In the genesis of the kosmos there appear to be three great undulations in the universal current of life. The first of these prepares the field by depositing that elemental essence which is to become the world-plasm; the second precipitates the universum of materiality, spatiality and intellectuality, not as we now know them, of course, but as potencies; the third great undulation in the current of life effects the endowment of the world-plasm with those tendencies that are to build around themselves forms appropriate to their fulfillment. This ensoulment of the world-plasm with tendencies and the consequent segmentation of it into separate forms by these tendencies constitute the primary stages of that procedure of life which results ultimately in the up-raisement of matter and its final exaltation into pure spirit. Hence, the entire mass of materiality is besieged on all sides by the sum-total of life and the former is being raised slowly and irresistibly to heights that are immeasurably more sublime than its present degree of grossness.

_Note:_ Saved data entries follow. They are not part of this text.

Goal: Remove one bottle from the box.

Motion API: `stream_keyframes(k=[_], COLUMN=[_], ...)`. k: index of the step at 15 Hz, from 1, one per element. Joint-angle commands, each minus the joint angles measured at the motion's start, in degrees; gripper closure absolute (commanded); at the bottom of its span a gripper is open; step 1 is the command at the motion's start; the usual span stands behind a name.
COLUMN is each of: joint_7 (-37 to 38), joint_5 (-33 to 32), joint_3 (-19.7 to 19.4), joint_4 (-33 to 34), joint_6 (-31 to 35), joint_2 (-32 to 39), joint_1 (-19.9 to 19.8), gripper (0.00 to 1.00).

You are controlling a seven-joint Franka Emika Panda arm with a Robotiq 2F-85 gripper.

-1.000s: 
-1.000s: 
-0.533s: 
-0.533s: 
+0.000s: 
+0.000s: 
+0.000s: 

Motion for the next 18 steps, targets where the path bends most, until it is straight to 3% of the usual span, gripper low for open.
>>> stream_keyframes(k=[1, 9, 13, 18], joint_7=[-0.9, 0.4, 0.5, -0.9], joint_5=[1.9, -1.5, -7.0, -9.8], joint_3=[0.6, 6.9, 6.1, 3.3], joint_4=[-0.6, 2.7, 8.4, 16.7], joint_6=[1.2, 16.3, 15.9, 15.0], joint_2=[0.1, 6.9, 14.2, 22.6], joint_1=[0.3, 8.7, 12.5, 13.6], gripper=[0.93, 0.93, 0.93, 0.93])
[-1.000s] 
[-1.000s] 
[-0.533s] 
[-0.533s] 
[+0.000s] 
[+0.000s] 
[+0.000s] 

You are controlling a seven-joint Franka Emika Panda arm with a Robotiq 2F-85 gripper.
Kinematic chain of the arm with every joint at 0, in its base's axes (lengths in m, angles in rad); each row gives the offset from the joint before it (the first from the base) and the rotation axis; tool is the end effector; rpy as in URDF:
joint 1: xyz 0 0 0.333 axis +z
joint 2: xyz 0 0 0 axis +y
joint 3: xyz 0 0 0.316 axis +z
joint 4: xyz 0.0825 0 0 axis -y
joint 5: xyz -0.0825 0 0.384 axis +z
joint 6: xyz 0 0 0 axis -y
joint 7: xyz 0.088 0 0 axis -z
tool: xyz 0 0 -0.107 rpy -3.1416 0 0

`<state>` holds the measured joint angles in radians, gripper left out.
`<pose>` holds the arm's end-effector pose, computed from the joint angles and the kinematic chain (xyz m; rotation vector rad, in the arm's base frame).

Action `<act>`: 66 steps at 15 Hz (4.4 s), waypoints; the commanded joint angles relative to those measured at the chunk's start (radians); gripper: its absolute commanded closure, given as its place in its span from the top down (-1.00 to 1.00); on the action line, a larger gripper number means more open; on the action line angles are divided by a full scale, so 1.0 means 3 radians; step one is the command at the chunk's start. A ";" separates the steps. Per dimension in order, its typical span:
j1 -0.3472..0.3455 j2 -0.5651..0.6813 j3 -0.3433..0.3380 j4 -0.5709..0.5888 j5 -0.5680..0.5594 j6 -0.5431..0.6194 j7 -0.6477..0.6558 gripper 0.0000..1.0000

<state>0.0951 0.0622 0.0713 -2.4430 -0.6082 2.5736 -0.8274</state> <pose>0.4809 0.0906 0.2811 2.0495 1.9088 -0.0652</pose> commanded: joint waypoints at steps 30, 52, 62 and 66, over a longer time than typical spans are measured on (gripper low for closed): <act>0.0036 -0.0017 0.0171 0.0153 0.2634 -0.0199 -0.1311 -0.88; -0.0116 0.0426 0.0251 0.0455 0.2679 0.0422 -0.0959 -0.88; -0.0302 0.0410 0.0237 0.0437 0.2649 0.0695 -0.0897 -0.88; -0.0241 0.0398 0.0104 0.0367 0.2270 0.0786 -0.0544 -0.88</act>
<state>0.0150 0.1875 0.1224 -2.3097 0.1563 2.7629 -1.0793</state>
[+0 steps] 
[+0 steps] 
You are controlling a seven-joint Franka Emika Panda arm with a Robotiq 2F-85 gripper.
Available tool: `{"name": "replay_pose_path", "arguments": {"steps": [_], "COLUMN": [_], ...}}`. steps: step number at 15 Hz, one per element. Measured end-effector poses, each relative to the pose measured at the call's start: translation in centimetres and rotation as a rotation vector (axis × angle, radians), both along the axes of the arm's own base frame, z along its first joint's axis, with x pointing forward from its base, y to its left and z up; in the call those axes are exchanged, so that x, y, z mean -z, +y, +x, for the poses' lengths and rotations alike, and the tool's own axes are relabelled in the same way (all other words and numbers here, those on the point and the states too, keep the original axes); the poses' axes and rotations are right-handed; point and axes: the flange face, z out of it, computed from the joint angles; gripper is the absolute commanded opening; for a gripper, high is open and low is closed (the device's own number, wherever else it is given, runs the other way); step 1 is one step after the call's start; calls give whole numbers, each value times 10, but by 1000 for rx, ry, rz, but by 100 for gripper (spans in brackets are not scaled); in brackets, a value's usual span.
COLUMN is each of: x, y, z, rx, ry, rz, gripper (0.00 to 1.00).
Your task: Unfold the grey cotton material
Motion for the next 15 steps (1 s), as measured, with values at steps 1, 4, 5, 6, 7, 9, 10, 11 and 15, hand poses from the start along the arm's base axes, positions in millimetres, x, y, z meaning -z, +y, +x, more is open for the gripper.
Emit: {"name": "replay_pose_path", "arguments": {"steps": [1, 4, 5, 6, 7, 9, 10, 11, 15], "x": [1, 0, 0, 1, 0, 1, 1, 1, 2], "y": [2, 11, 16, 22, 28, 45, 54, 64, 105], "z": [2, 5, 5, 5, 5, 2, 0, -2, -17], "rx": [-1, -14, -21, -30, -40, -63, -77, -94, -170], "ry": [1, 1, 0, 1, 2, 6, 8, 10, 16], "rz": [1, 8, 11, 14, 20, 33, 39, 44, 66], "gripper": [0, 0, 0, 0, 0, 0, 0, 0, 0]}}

It appears paradoxical, therefore, that life, although in all respects vastly superior to matter, should become the apparent vassal of materiality and give itself up to all the strict rules of imprisonment which are imposed upon it by the properties and qualities which we observe in matter. It seems so subject to every whim and fancy of matter that one is inclined to think that matter and not life is the chief designer of universal destiny. This is not a condition to be wondered at so much, for the reason that this apparent vassalage, this seeming enslavement of life by matter, is due to that superior and most marvelous adaptability of life which it enjoys in contradistinction to the relative unpliability of matter, and due also to the fact that life is kinetic and matter, being a mere deposit of life, is static. Life is mobility while matter is immobility and thus in possessing a greater range of freedom is, of course, correspondingly superior; but in this adaptation of itself to the labyrinthine cavities and multiformed interstices in matter it exhibits but a seeming serfdom which is really not a serfdom but a mastery. It is as if a man had taken lumber, hardware and stone and built a house wherein he might dwell—life has merely used matter, molded and fashioned it so as to make for itself a medium, a dwelling-place wherein it operates, not as a slave but as a master possessing unlimited freedom of motility. In the production of a form life stamps upon it, once for all time, the path of its engendering action. It leaves its finger-prints upon the mold which it makes for itself. So that if we would know where life has been or where it is we should look for its finger-prints (organization); we should observe the sinuosities which mark its pathway, remembering always that it is life that has formed the intricacies and complexities of the form into which it pours itself so accommodatingly in order that it may raise that form, develop and transmute it into something higher and better.